Siteview GridMap is a high level monitoring tool which, from one unique console, offers an overall view of the computing activities of the LHC experiments at the site. This is a high level tool which extracts data from the VO specific monitoring tools (Dasboard, Phedex, Monalisa, Dirac) and displays them in a uniform and simplified way in a common web interface using Gridmap technology.
The objects to monitor are the main VO activities at the site, as job processing activities and data transfers, as well as a general site status evaluation from the VO perspective.

New Siteview implementation

The Siteview application has been totally restructured by Marco Devesa during 2009-2010 (after Elisa's departure, July 2009).

The collector

Information about the collector, its structure, where it runs, location of logs, how to start/stop it, configuration files here.

The DB schema

Gridmap display

About Gridmap server and its configuration here.

Current activity

Activity going on here.

Old implementation of Siteview

We keep here the documentation relative to the old implementation of Siteview

Information flow and architecture

The information sources are the different monitoring tools used by each experiment: DIRAC for LHCb, Monalisa and Dashboard for ALICE, Dashboard for ATLAS, Dashboard for job processing and Phedex for data transfer for CMS,

Once the metrics have been extracted from the sources, they are published in some URLs.
A Dashboard collector periodically reads them from the URLs and stores them in a common database.
The values are then displayed in a Gridmap.

The fact that the metrics of all 4 experiments are stored in the same schema allows to display in the same plot results coming from different experiments. No new data are generated! The same data existing in the VO specific monitoring tools are presented in a different format, in parallel for every VO.

Database schema

The database schema: the same schema should contain the data of the 4 experiment.

The collector

The collector reads the metrics published in the URL, elaborates the information, and writes it to the shared database.

GridMap display

The GridMap: the information stored in the database will be displayed using the gridmap technology. A gridmap is being developed and can already display the data stored in the schema.

Activities and metrics to monitor

The first proposal for the list of metrics to monitor has been figured out on the basis of the feedback given by sites after the CCRC08. The list will be updated according to further requirements.

This is the format that should be used to provide the data.
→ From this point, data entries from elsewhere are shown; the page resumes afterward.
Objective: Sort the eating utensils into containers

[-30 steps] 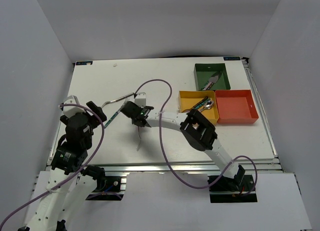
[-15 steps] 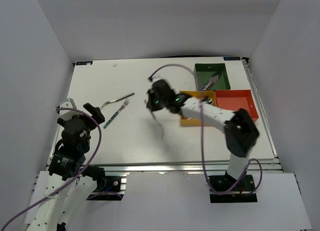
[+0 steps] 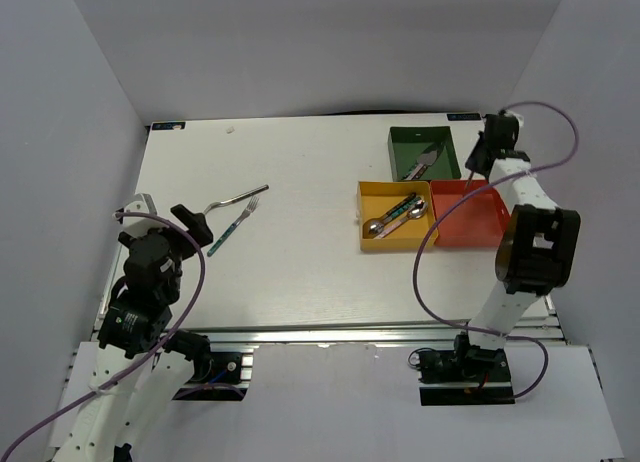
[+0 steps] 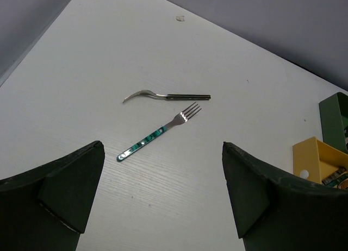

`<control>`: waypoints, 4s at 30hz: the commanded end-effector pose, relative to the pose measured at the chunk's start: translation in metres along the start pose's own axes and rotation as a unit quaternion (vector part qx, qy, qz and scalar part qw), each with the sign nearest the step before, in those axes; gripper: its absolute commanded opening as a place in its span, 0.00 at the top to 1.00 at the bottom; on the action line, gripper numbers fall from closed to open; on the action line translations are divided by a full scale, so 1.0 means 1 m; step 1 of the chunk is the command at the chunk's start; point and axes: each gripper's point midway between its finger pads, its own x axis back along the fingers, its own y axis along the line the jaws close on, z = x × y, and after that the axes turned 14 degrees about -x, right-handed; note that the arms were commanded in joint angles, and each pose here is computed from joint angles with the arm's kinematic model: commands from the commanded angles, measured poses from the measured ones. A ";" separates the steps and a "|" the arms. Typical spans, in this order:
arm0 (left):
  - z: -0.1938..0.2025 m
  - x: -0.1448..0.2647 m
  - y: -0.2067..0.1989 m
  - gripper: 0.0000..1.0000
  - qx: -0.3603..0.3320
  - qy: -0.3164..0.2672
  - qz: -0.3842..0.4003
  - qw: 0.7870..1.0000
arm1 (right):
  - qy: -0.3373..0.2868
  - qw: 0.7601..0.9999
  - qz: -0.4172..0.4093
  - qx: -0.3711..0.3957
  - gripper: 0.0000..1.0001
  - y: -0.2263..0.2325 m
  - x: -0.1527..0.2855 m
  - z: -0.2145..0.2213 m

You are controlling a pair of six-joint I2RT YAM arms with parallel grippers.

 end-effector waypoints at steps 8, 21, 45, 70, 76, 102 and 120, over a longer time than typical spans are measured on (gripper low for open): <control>0.003 -0.002 -0.009 0.02 -0.008 0.004 0.021 1.000 | -0.095 0.933 0.151 -0.314 1.00 -0.087 0.012 0.039; 0.007 -0.005 -0.010 0.02 -0.012 0.012 0.021 1.000 | -0.082 0.943 0.154 -0.282 1.00 -0.086 -0.012 0.029; 0.017 -0.015 -0.016 0.02 -0.027 0.039 0.019 0.999 | -0.013 0.978 0.005 -0.206 0.45 -0.059 -0.008 0.004; 0.173 -0.191 -0.056 0.05 -0.170 0.375 0.064 0.909 | 0.023 0.886 -0.458 -0.074 0.11 0.077 0.244 0.137; 0.206 -0.194 -0.056 0.14 -0.159 0.402 0.082 0.898 | 0.012 0.876 -0.479 -0.047 0.11 0.073 0.271 0.143; 0.241 -0.104 -0.191 1.00 -0.112 0.379 0.130 0.909 | 0.107 0.827 -0.543 -0.098 0.11 0.096 0.265 0.199; 0.116 0.014 -0.350 1.00 0.115 0.252 0.368 0.887 | 0.167 0.788 -0.591 -0.051 0.19 0.170 0.291 0.266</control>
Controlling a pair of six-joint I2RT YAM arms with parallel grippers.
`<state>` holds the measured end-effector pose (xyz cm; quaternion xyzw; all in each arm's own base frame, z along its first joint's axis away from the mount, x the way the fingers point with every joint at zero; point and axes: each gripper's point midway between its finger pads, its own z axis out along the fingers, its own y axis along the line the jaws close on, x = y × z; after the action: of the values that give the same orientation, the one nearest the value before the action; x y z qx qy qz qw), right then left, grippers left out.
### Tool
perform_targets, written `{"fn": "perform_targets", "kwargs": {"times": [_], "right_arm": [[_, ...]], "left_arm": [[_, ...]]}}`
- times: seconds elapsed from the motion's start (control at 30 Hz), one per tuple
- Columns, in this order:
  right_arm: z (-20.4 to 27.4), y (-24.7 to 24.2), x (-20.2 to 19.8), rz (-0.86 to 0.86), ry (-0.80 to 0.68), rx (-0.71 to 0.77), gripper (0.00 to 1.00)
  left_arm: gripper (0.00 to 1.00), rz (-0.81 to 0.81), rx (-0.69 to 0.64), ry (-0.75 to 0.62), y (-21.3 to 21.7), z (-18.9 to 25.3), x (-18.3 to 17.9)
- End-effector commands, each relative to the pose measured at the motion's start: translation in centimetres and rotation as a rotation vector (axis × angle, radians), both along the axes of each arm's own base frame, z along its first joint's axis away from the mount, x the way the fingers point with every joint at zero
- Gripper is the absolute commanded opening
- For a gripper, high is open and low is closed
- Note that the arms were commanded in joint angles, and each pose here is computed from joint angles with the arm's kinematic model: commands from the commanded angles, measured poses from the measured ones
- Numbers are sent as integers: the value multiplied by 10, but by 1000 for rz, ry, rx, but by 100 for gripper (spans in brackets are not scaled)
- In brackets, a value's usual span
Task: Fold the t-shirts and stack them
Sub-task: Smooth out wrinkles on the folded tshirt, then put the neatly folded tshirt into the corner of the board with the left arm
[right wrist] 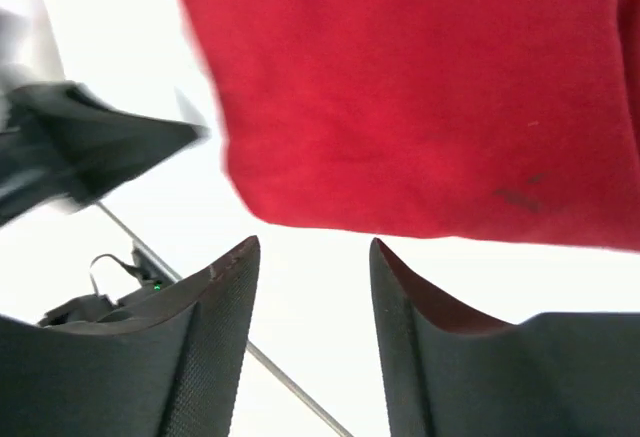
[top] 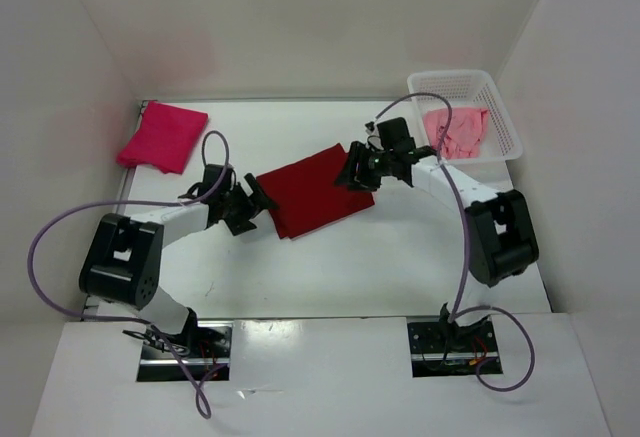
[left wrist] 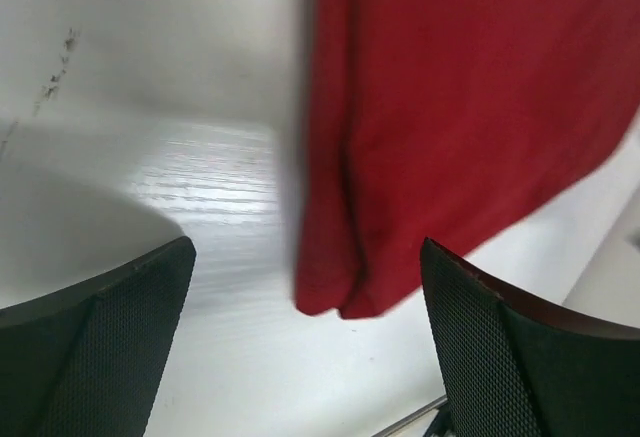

A summary of the metrics currently available.

Current status of the activity

This a page which summarizes the current status of the activity.

Open questions

  • How to define the targets for each activity?

  • About the data transfer: is it worth storing in our shared database all the data channel by channel (this can be a lot of data...). Some considerations here.

  • What data experiments can provide? this strictly depends on VO specific monitoring systems. See here a review

  • Metrics for Alice activities: job processing metrics are provided, together with the pledged values. Also the overall site status is provided. Still missing data about data transfer.

  • Metrics for Atlas activities: job processing and data transfer metrics are obtained through an API. The script calling the API is imported inside my collector. Also the status is computed.

  • Metrics for CMS activities: job processing metrics are provided, together with data transfers

  • Metrics for LHCb activities: metrics about data transfer and job processing activities are provided. Still missing the status of data transfers.

Feedback from users

Feedback from users here

Meetings

Presentations

Documentation

Maintenance of the Application

Siteview runs on dashb-virtual06 and is comprised of a single collector -- SiteView.AllVos. To check any anomalous situation, the log file is available at /opt/dashboard/var/log/dashb-AllVOsiteview.log.

There is a cron job that checks if the service is up every 21 minutes; should something come up, it should take care of restarting the collector. It runs every hour. The script is stored in /opt/dashboard/cron/dashbCollectorsSSB.sh.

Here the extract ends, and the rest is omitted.